Commanders and leaders
- Muhammad al-Mutawakkil: Abd al-Malek Ramazan Pasha

Units involved
- Makhzania: Jazulas Andalusians: Janissaries Zwawas

Strength
- Turkish sources: 60,000: Turkish sources: 14,700

Casualties and losses
- Unknown: Unknown

= Capture of Fez (1576) =

1576 battle in Fez

The Capture of Fez took place in 1576 at Fez, when forces operating from the Regency of Algiers supported the Saadian prince Abd al-Malik in securing the Saadian throne against his nephew and rival claimant, Muhammad al-Mutawakkil. This support was linked to a political arrangement in which Abd al-Malik publicly acknowledged Ottoman supremacy in political practice.
==Background==
The Saadian ruler Abdallah al-Ghalib is reported to have remitted regular payments to Ottoman authorities in a tributary arrangement, and his successor al-Mutawakkil entered into an accommodation with Murad III that involved ongoing remittances. These arrangements, however, did not prevent the Regency of Algiers, acting within an Ottoman imperial context, from supporting Abd al-Malik’s competing claim.

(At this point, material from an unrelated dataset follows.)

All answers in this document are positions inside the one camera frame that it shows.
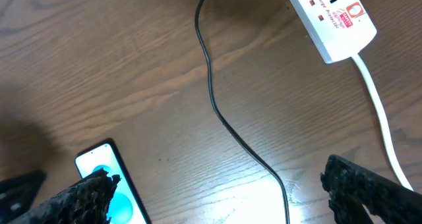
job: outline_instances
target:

During his exile, Abd al-Malik learned Turkish, adopted Ottoman dress, and moved within the Janissary forcesa and became a trusted member of the Ottomans. He petitioned Murad III for assistance in pressing his claim to the Saadian throne and presented recognition of Ottoman supremacy as part of the political terms for such support.

==Battle==
In 1576 an Regency of Algiers forces, commanded by Ramazan Pasha and accompanied by Abd al-Malik, departed Algiers (in present-day Algeria) to support his accession. Its forces reportedly included a contingent of Janissaries, about 1,000 Zwawas from the polity of Kuku, and additional troops under Abd al-Malik’s command. A decisive engagement took place at al-Rukn, near Fez (in present-day Morocco), in which al-Mutawakkil was defeated, reportedly in part because al-Dughali, commander of his Andalusian contingents, withdrew or defected on the eve of battle.

Abd al-Malik entered Fez on 11 March 1576. Al-Mutawakkil fled toward Marrakesh, suffered further defeat, and ultimately sought refuge in the Sous. After taking power, Abd al-Malik publicly acknowledged Ottoman supremacy. Murad III’s name was proclaimed in the Friday khutba and struck on coinage, both recognized markers of political authority and hierarchical recognition in Islamic political life.

==Aftermath==
Once established at Fez, Abd al-Malik recognized the Ottoman Sultan Murad III as Caliph, and reorganized his army along Ottoman lines and adopted Ottoman customs, yet he negotiated for the Ottoman troops to leave his domain in exchange for a large payment in gold. This suggests that he envisioned a more autonomous tributary status than the Ottoman Sultan may have anticipated. At his request, a smaller force, reported as 300 Janissaries and 1,000 Zwawas, remained at Fez as a guard attached to the ruler. The two-year reign of Abd al-Malik was a period of pronounced Ottoman influence, during which the Saadian ruler acknowledged the authority of the Ottoman Sultan.

Abd al-Malik sent remittances to Ottoman authorities; the first is reported as 200,000 gold coins. In a letter to the qaʾid of Tetouan dated 18 March 1576, he described himself as "servant of the Ottoman Sultan, and Sovereign of the Moors, of Fez, Marrakesh, the Souss, and Taroudant". He also pursued administrative and military reorganization, drawing on Ottoman personnel and expertise; sources report the arrival of Turkish officers, technicians, and craftsmen into his service. His reign intensified Ottoman influence in military organization, titulature, and courtly practice, a practise that continued, in modified form, under his successor Ahmad al-Mansur.

Meanwhile, al-Mutawakkil fled first to what is now Spain and then to Portugal, where King Sebastian promised support for an attempt to recover the throne. This led to the Portuguese expedition of 1578 and the Battle of Ksar al-Kabir (also known as the Battle of the Three Kings), a major Portuguese defeat that contributed to the dynastic crisis culminating in the Iberian Union of 1580. Before the battle, Abd al-Malik had acknowledged the suzerainty of the Ottomans.

Abd al-Malik was succeeded by his brother Ahmad al-Mansur, who initially maintained forms of recognition toward the Ottoman ruler, before progressively recalibrating the relationship in subsequent years and reducing outward markers of subordination to the Ottomans.